The nuance, recorded honestly: palette's neighbor sketch similarity **is**
statistically above the prior-stratified random control (`p = 0.0002`), so a weak
rank-local signal exists. But it is **not usable**: it is essentially tied with
the coarse `metadata_only` control (Δ +0.006, and the sign flips negative by
k=10), it is **below `raw_grid`** (Δ −0.036 — the raw-grid arm is both more
sketch-coherent and less incompatible), it falls far short of the random-control
margin (Δ +0.072 < 0.15), and it is dominated by the 28% hard-incompatibility
rate. A statistically detectable but small, metadata-explained,
raw-grid-dominated, incompatibility-laden signal is exactly the
"no usable rank-local sketch geometry" the negative branch names.

### Oracle caveat (diagnostic, not a gate here)

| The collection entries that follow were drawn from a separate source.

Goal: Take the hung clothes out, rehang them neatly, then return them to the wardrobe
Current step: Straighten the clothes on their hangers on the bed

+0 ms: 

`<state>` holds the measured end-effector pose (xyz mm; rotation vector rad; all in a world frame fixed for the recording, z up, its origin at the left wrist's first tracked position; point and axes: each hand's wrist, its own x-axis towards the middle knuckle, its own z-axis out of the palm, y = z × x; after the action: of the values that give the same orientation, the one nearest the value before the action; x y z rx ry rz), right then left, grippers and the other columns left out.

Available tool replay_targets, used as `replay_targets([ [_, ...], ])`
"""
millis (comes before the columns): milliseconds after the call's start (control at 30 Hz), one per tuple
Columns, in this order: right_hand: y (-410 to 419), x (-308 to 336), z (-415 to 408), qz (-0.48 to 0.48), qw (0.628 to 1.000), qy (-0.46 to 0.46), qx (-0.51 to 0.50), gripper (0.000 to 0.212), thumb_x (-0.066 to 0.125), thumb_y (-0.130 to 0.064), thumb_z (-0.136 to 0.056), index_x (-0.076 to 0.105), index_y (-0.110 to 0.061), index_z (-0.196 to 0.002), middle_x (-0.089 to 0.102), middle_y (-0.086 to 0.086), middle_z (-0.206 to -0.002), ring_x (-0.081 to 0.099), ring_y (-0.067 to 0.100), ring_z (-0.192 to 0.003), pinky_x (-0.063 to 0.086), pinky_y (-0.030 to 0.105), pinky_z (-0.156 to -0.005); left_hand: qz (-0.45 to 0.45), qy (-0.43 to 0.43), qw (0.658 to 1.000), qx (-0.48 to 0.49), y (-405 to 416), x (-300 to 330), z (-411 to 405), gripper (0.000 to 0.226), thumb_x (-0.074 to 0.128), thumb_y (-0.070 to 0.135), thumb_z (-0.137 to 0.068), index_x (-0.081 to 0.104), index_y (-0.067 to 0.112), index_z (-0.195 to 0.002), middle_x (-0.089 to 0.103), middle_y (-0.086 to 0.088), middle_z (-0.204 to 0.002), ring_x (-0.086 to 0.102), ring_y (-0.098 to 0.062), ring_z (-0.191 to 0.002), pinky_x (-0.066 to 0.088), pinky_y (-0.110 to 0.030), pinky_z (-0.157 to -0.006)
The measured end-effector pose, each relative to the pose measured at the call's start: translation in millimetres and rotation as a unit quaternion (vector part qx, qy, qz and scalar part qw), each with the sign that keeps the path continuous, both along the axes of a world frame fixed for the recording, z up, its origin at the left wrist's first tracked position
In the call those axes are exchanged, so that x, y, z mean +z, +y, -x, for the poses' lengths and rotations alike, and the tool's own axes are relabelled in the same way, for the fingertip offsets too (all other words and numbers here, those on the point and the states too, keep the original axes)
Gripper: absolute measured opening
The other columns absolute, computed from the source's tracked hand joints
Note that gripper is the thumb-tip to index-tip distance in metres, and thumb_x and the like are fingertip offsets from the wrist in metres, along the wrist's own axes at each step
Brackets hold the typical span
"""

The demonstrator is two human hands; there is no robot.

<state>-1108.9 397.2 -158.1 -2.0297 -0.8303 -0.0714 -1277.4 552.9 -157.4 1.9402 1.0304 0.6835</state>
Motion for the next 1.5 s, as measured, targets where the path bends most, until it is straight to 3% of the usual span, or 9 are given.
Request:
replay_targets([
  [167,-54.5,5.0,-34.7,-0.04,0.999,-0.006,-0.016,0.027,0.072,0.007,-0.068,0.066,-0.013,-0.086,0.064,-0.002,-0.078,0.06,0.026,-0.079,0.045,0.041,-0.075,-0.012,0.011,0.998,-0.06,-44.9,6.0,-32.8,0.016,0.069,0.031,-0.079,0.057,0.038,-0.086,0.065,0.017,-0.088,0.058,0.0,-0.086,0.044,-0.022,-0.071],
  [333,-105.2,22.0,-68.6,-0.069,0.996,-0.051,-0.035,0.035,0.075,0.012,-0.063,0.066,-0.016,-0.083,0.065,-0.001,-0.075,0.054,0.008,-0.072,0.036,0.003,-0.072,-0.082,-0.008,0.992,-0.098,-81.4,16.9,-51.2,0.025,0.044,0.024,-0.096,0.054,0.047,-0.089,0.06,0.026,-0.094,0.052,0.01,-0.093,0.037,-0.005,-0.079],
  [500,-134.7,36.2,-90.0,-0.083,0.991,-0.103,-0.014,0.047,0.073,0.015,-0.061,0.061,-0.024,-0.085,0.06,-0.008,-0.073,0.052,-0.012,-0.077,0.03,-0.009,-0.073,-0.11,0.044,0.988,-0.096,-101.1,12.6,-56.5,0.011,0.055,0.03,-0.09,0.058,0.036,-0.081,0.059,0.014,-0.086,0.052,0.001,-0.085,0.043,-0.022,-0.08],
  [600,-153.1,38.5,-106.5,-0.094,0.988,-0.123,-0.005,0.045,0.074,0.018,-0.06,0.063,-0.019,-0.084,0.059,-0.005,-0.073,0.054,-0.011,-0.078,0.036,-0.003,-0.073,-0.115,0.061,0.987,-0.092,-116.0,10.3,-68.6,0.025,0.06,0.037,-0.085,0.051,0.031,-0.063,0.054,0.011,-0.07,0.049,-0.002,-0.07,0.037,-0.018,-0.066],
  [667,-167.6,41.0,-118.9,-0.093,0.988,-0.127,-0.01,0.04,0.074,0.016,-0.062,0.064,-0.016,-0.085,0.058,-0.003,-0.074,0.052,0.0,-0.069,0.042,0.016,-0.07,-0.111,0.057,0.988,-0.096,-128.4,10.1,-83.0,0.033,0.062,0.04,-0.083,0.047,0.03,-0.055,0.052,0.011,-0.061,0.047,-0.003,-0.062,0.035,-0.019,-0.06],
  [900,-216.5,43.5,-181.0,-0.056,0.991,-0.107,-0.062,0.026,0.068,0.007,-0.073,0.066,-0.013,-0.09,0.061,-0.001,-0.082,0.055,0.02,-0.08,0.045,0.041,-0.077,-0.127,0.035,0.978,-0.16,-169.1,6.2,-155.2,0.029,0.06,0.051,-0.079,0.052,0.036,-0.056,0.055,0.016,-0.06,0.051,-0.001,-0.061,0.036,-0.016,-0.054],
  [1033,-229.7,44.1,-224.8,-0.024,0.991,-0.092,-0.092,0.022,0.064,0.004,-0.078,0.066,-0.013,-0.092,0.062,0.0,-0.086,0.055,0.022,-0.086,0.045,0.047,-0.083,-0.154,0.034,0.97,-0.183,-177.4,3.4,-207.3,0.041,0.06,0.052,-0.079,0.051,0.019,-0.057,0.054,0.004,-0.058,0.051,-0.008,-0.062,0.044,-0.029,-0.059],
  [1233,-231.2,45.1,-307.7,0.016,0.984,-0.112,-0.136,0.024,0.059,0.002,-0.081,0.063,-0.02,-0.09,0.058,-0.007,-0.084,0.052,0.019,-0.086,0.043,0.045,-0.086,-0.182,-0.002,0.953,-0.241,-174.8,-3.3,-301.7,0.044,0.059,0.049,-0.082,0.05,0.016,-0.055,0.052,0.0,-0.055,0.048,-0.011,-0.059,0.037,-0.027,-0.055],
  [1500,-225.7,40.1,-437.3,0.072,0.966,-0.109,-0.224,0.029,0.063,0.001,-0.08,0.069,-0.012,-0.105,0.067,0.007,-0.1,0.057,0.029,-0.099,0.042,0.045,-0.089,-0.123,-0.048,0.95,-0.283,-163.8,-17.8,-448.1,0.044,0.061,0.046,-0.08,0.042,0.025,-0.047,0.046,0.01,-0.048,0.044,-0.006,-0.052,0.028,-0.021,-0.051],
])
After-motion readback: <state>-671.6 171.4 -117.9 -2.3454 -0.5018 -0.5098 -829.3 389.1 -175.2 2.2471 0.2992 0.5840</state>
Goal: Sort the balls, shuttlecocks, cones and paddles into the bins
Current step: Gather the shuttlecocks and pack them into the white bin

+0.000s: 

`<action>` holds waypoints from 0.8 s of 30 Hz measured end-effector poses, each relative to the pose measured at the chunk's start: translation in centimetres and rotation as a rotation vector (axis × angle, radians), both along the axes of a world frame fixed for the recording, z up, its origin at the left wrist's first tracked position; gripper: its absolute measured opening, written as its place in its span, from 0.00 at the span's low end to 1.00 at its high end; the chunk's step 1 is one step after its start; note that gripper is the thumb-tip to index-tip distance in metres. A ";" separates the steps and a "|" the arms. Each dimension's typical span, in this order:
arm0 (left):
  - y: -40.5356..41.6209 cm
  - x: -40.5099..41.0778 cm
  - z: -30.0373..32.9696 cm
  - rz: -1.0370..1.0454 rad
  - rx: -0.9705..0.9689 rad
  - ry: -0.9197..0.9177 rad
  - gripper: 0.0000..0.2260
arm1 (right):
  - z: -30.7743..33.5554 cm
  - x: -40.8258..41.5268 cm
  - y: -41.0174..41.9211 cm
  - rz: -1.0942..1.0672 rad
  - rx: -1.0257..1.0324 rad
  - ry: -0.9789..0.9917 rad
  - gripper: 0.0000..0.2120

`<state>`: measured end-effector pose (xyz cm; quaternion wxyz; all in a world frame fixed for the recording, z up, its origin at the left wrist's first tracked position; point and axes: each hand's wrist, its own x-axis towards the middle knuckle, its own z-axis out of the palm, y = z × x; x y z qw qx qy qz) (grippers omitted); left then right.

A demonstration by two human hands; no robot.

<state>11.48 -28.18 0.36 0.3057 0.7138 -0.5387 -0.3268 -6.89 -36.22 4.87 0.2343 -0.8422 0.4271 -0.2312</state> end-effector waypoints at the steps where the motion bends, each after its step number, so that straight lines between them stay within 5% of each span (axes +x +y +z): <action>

`oracle_invalid = False`: syntactic leakage clean, vacuity 0.00, prior-laundering
0.00 on the expanded primary universe. The binding 108-task leakage regression is
carried as a diagnostic and **not retuned away**:
`core_sketch_exact_lookup_fraction = 0.351`, `unique_core_sketch_fraction =
0.551` (identical to the expanded absolute certificate). Per §"Oracle Caveat"
these are caveats, not fail gates, because this certificate never used target
exact hashes to train, select, or score — the locality metric is pure facet
Jaccard.

### What this establishes / does not

**Establishes**: the relative (rank-based) test **strengthens** the
absolute-sparsity result. On the expanded register `signature_palette_context`
has neither fixed-radius fibers (absolute: 0 near pairs, min distance 0.196) nor
**usable** rank-local program-sketch coherence (relative: weak signal, below
metadata-tie and raw_grid, 28% hard-incompatible). Notably `raw_grid_context`
edges `signature_palette_context` on both rank-local metrics — an anti-privilege
signal for the signature representation.

**Does not**: change any absolute-epsilon finding (they remain binding); prove or
disprove Blackwell sufficiency; license or block a Branch E solver; or claim
`raw_grid` is "sufficient" (it merely has marginally better rank-local geometry
on this metric). No threshold, k, permutation count, control, or sketch-similarity
definition was retuned after seeing outputs.

### Path forward

The Phase 3E locality-certificate program has now returned, in sequence:
`deferred_label_vacuity` → `deferred_sparse_fibers` (36-task) →
`expanded_oracle_regression` (108-task absolute) → **`relative_locality_negative`
(108-task rank-based)**. Across absolute and relative geometry, on 36 and 108
registered tasks, `signature_palette_context` shows no certifiable usable fiber or
rank-local locality. The remaining admissible direction is **Branch E on
capability grounds** — a solver justified by what it can do, not by certified
fiber geometry — under its own pre-registered spec, arena gate, and verdict
discipline; or to record the certificate program's negative as the durable
finding. The absolute-epsilon and oracle-regression receipts remain binding.